Ignorer ses avances pouvait valoir des brimades et des brutalités, a témoigné l'une d'elle.
- "Culture de la peur" -
Après ce portrait accablant, trois ans de prison ferme ont été requis par la procureure. Celle-ci a jugé les témoignages des victimes "très crédibles" et reproché au chorégraphe d'avoir instauré "une culture de la peur" dans la compagnie.
Sa défense a livré une toute autre image de Jan Fabre, dépeint en "anar romantique", mais certainement "pas un criminel".
Son avocate Eline Tritsmans a admis le "fort caractère" de l'artiste connu pour ses provocations, et le fait que travailler avec lui "c'est se donner à 100%" dans des performances éreintantes où l'on vise "le vrai épuisement, les vraies émotions".
"Il ne s'agit pas ici de mineurs sans défense qui sont abusés mais de femmes fortes, éduquées, qui choisissent d'aller faire de la danse radicale avec Jan Fabre", a soutenu Me Tritsmans.
La pénaliste a fait projeter des enregistrements vidéo de répétitions en 2015 et 2017 où l'on voit le chorégraphe donner ses directives de manière ferme, mais en laissant place au débat. Comme lorsqu'une danseuse, en culotte sous sa tunique blanche, conteste devoir s'asseoir les jambes grandes ouvertes sur scène.
Me Tritsmans a défendu le fait que Fabre doive parfois crier sur ses troupes -"les coachs de foot le font tout le temps"-, ainsi que son usage de surnoms ou diminutifs. "Appeler +jambon+ Annabelle Chambon (danseuse française qui n'est pas partie civile, ndlr), oui on peut discuter l'humour, mais ce n'était pas mal reçu", a-t-elle assuré.
Accusation phare du dossier, résumant aux yeux des victimes présumées sa tendance au harcèlement, la formule "Pas de sexe, pas de solo" a été dénoncée par l'avocate comme "une rumeur, un cancan".

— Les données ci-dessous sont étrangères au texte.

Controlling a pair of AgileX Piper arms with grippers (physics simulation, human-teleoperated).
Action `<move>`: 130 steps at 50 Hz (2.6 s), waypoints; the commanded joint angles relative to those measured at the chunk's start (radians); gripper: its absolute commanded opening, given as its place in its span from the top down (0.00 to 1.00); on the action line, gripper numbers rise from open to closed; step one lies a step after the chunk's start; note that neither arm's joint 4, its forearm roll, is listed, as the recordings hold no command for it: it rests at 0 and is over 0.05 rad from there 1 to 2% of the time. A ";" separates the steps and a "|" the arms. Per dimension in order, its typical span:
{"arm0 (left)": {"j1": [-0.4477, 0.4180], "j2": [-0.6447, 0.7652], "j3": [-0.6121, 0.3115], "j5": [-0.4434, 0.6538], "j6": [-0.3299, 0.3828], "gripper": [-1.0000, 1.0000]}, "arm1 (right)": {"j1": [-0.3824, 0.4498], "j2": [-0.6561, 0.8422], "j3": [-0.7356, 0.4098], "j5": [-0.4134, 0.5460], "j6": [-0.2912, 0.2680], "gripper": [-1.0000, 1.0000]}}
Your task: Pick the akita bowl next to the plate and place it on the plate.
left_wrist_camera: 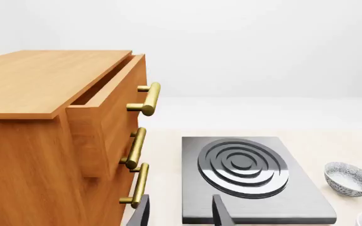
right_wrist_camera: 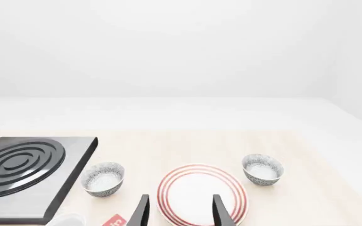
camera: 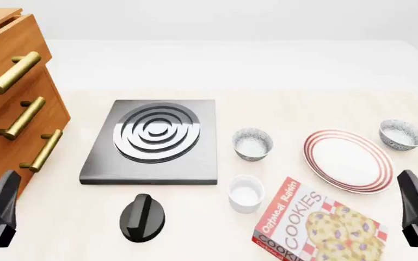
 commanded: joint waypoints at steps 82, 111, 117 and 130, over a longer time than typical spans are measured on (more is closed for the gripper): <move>0.000 0.000 0.000 0.000 0.000 0.00 | -0.166 0.545 -0.073 -0.579 -0.011 0.00; 0.000 0.000 0.000 0.000 0.000 0.00 | -0.260 0.887 -0.115 -0.879 -0.044 0.00; 0.000 0.000 0.000 0.000 0.000 0.00 | -0.281 0.955 -0.124 -0.935 -0.051 0.00; 0.000 0.000 0.000 0.000 0.000 0.00 | -0.308 1.032 -0.152 -0.984 -0.060 0.00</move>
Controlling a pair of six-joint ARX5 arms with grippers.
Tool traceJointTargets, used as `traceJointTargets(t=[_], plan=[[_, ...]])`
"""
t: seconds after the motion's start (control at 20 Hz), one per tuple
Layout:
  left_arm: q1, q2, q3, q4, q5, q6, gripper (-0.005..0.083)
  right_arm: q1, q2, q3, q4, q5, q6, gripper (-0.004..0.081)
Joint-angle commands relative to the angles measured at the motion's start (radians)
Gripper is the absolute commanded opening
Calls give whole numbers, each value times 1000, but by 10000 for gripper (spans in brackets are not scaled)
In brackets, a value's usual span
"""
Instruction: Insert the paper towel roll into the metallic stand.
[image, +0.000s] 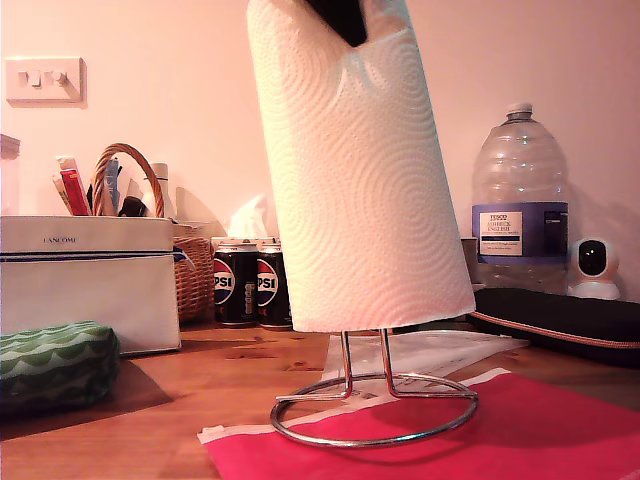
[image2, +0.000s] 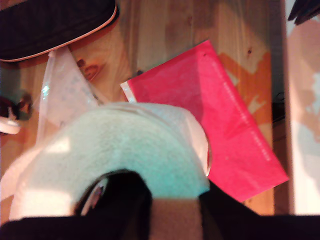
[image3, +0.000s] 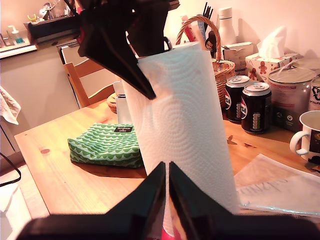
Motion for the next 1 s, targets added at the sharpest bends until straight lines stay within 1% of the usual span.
traceJointTargets(t=[0.0, 0.2, 0.5, 0.7, 0.85, 0.95], plan=[[-14, -11, 8, 0, -32, -2, 171, 4, 5, 6, 4, 1, 1, -13], [-16, -13, 40, -11, -56, -10, 171, 4, 5, 6, 4, 1, 1, -13], [-16, -13, 125, -57, -55, -32, 170, 4, 5, 6, 3, 1, 1, -13], [-16, -13, 135, -75, -57, -36, 170, 4, 5, 6, 3, 1, 1, -13], [-16, -15, 156, -75, -86, -35, 171, 4, 5, 6, 3, 1, 1, -13], [-16, -18, 171, -73, -86, -35, 171, 4, 5, 6, 3, 1, 1, -13]])
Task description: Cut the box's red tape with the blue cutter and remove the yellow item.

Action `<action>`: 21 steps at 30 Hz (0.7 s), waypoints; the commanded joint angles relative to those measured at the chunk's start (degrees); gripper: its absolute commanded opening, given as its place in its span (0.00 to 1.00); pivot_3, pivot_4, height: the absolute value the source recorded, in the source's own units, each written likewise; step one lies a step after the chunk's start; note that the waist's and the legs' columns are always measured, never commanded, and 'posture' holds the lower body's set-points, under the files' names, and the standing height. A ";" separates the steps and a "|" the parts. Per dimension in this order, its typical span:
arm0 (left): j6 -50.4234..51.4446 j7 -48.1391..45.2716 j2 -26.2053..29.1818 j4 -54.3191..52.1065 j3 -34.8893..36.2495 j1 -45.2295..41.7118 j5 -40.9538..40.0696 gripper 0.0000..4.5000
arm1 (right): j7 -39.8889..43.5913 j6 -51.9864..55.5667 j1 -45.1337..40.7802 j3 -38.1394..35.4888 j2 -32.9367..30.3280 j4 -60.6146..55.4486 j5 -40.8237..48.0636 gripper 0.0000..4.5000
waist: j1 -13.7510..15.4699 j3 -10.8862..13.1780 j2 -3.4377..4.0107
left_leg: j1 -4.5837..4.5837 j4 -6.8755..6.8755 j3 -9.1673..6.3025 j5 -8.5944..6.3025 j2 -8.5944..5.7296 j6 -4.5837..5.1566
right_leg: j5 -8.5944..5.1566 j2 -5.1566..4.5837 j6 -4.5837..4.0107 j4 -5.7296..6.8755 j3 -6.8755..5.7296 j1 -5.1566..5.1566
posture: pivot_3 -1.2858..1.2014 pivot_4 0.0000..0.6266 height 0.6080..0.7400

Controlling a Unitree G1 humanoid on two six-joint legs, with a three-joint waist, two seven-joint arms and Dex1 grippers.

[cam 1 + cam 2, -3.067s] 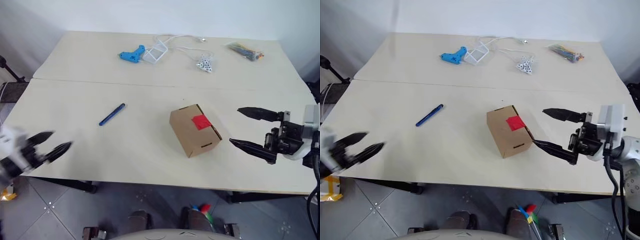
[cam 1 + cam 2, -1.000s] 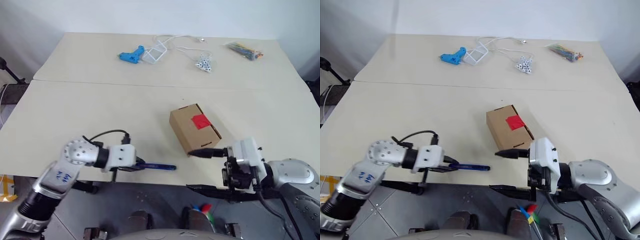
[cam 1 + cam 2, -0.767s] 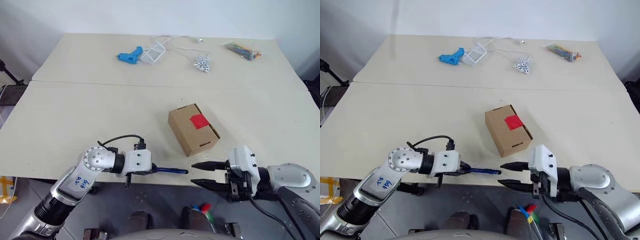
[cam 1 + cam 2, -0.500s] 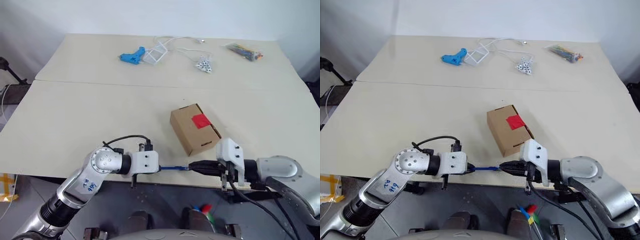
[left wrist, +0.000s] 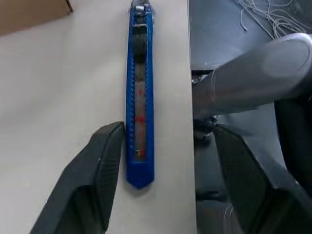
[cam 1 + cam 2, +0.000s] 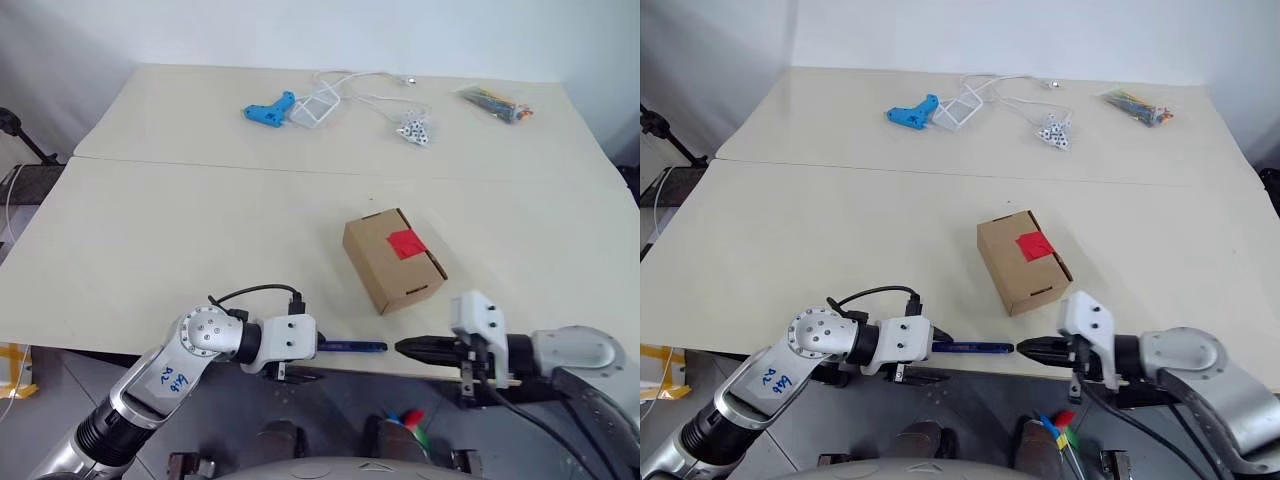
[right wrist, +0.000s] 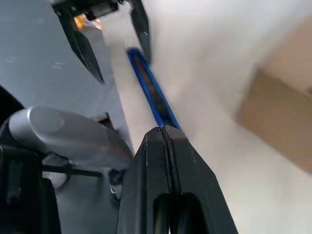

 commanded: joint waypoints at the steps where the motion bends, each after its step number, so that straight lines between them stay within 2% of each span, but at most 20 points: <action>1: 0.87 1.14 -0.64 1.18 1.57 -0.43 -1.05 0.65 | 1.31 -0.60 1.31 -2.93 -0.36 -1.94 2.12 0.00 | -0.04 0.00 0.00 | 0.00 0.00 0.01 0.00 0.00 0.00 | 0.00 0.00 0.00 0.00 0.01 0.00 | 0.52 0.24 1.00; 7: 5.61 2.49 -2.21 2.90 1.96 -1.47 -2.45 0.65 | 0.43 -0.35 1.90 -3.06 0.78 -3.43 3.41 0.00 | -0.07 0.00 0.00 | 0.03 0.03 0.02 0.02 0.00 0.00 | 0.00 0.00 0.00 0.05 0.05 0.00 | 0.52 0.24 1.00; 16: 4.45 2.43 1.86 2.33 -0.55 0.18 -0.31 0.65 | -0.01 -0.79 1.49 -2.96 0.81 -3.04 3.34 0.00 | -0.45 -0.02 0.03 | 0.09 0.03 0.03 0.02 0.03 -0.02 | 0.00 0.02 -0.01 0.08 0.08 0.00 | 0.52 0.24 1.00; 17: 4.69 3.39 1.69 2.41 -0.85 0.47 0.18 0.56 | -0.11 -0.82 1.32 -2.76 0.89 -2.97 3.25 0.00 | -0.45 -0.03 0.04 | 0.09 0.02 0.03 0.02 0.04 -0.03 | -0.01 0.02 -0.01 0.08 0.08 0.00 | 0.52 0.24 1.00; 21: 5.33 5.30 1.48 2.35 -2.06 1.27 1.12 0.34 | -0.56 -0.62 0.75 -2.23 1.18 -3.09 3.39 0.00 | -0.31 -0.04 0.04 | 0.12 0.03 0.03 0.02 0.03 -0.03 | -0.01 0.02 -0.01 0.07 0.10 0.04 | 0.52 0.24 1.00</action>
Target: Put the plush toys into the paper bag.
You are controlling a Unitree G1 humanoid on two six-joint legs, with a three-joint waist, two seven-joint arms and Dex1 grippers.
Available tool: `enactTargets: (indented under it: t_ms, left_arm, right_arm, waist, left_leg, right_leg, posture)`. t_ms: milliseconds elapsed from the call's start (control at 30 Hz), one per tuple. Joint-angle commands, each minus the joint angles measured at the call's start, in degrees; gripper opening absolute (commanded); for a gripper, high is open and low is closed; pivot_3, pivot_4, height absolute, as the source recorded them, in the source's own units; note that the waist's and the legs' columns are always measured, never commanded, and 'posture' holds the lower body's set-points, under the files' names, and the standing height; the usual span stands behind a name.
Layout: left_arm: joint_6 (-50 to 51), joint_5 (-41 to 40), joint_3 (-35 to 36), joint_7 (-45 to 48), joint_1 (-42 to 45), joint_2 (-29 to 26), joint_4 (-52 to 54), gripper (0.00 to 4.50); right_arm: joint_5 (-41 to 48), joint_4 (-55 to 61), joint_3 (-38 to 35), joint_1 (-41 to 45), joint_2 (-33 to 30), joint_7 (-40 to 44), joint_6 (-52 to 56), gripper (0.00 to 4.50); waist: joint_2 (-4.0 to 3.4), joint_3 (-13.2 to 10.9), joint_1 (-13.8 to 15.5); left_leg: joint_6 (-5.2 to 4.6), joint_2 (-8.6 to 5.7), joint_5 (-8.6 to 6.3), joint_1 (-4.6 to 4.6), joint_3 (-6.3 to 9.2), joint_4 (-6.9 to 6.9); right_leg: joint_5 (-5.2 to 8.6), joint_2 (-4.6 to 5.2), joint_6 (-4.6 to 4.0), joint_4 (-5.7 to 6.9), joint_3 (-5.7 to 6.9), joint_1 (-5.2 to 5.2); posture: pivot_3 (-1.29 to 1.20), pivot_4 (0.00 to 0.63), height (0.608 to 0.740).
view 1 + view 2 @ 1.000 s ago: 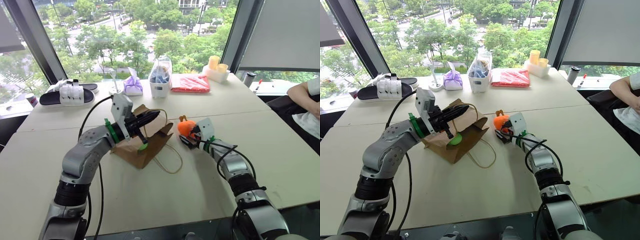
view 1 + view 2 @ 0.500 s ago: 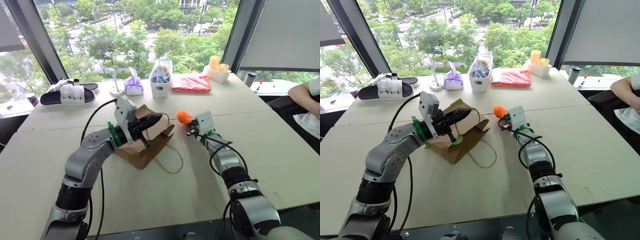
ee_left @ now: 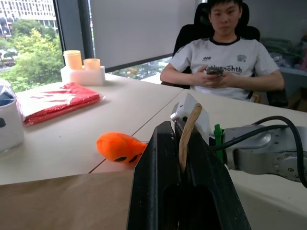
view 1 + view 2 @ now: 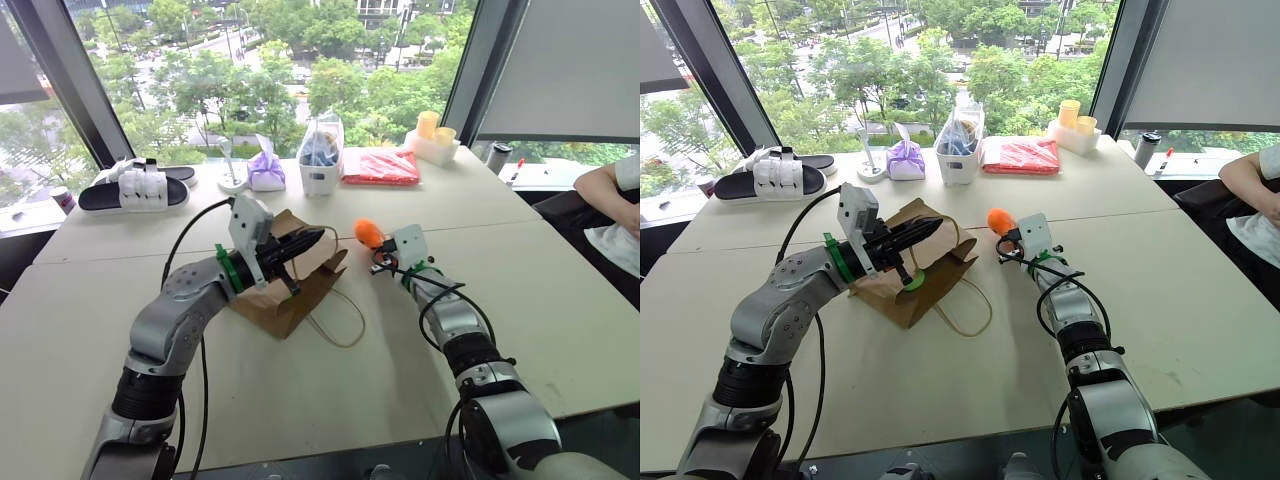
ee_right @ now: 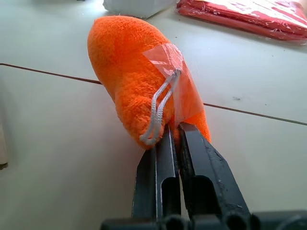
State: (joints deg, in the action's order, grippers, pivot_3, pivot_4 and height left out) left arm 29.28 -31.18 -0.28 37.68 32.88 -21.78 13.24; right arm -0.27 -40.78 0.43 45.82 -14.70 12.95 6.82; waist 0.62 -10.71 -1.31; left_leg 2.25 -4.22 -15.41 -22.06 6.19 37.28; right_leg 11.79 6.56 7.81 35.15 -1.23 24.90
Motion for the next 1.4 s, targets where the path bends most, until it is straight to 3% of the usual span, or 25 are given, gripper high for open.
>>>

Les faits reprochés portent sur la période 2002-2018. En juin 2021, à l'issue de trois ans d'enquête, l'Auditorat du travail d'Anvers, section spécialisée du parquet, avait décidé de renvoyer Jan Fabre devant la justice pénale.
Les oeuvres (dessins, sculptures) de cet artiste protéiforme qui explorent les thèmes de la mort, de la métamorphose, de la religion ou des sciences ont été exposées régulièrement en Europe, de Venise à Paris en passant par Saint-Pétersbourg. En 2002, il avait revêtu le plafond de la salle des glaces du palais royal de Bruxelles d'1,4 million d'élytres de scarabées aux reflets bleu et vert, l'une de ses réalisations les plus connues.